Teva CEO Jeremy Levin

CEO Jeremy Levin last year laid out plans to cut costs as he worked to remake the company into one less focused on generics. Much of the savings is to come from squeezing costs out of sourcing and from a focus on bigger, more efficient plants in low-cost locations. The drugmaker has a network of 74 plants. Eight of those are in Israel, including two of its largest, Bloomberg reports. Those plants in Kfar Saba and Jerusalem together employ 1,700 workers. More than 15% of its 46,000 employees are in Israel.

"I don't see how they can meet their sizeable cost cut goals without cutting costs in Israel significantly," Ronny Gal, an analyst at Sanford C. Bernstein & Co., said recently at a conference in Israel, Bloomberg reports. "Cutting costs here in Israel is going to be a true test for them."

Levin handed the puzzle of what plants to cut and by how much to Carlo De Notaristefani, president of global operations, who followed Levin to Teva from Bristol-Myers Squibb ($BMY). At BMS, Bloomberg points out, Notaristefani went through a similar exercise. There he whacked its manufacturing network to 12 facilities from 28.

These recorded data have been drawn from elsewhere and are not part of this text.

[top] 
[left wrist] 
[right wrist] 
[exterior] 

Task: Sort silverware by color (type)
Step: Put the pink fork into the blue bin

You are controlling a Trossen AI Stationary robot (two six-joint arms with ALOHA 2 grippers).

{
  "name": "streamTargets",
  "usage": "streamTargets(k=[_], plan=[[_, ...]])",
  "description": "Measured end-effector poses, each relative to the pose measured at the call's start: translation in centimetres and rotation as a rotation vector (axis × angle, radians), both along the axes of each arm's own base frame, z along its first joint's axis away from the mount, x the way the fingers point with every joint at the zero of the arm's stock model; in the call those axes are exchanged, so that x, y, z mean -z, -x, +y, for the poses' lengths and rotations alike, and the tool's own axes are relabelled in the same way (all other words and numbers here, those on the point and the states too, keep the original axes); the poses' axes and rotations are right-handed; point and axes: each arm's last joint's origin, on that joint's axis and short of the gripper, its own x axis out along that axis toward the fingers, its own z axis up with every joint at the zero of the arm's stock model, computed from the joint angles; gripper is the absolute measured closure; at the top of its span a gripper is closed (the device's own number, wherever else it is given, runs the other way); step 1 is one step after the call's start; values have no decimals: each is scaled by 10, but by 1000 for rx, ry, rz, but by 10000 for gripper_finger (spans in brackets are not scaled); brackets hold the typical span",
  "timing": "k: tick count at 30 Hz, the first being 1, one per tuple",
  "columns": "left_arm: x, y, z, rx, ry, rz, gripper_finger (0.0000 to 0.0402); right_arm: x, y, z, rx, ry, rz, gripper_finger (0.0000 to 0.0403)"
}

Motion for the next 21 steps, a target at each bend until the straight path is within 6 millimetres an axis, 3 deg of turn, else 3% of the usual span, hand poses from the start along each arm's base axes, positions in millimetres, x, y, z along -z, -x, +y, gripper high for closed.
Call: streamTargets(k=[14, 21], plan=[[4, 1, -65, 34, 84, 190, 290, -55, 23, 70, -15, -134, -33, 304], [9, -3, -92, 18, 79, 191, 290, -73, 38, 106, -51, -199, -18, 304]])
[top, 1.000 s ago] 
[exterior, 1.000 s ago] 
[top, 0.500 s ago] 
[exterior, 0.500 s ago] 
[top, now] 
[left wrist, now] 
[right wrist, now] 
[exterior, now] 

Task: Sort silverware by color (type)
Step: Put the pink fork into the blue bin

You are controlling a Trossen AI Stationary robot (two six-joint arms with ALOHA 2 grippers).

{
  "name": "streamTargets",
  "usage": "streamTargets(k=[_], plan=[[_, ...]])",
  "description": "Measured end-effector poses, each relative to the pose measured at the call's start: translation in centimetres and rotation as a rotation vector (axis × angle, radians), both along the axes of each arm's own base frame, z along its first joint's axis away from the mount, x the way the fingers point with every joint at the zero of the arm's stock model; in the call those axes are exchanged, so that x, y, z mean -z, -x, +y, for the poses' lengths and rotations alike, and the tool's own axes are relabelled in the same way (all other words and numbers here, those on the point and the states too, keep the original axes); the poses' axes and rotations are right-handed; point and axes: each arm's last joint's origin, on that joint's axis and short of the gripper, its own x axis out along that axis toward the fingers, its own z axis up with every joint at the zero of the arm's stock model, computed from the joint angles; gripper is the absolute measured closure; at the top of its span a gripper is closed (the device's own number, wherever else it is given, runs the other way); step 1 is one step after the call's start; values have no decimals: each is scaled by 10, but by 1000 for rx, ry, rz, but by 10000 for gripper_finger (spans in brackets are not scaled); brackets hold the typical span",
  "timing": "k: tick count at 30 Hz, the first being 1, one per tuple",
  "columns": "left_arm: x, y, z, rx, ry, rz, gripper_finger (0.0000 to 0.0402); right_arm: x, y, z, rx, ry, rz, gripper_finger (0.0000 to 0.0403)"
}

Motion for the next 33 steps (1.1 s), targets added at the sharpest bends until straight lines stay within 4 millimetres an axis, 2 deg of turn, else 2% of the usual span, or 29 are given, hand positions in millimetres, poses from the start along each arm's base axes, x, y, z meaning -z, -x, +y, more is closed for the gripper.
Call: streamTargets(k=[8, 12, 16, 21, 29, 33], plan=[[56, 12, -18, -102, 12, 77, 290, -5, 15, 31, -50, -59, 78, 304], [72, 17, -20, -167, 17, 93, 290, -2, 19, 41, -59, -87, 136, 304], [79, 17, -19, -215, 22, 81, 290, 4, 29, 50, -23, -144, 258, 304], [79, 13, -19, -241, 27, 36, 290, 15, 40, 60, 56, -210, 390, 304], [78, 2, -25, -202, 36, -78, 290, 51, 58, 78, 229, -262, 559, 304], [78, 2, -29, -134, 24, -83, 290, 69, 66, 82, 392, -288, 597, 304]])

Teva is already getting a whipping in Israel from the Labor leader Shelly Yachimovich over the fact that it paid only $5 million in corporate taxes last year. And Levin can look to some of his peers to see what to expect. Sanofi ($SNY) CEO Christopher A. Viehbacher last year back pedaled back on the company's proposed cuts of 5% to 7% of its workforce of 28,000 in France after facing employee strikes and a public scolding by a top minister. The company made some cuts, but left the rest to attrition.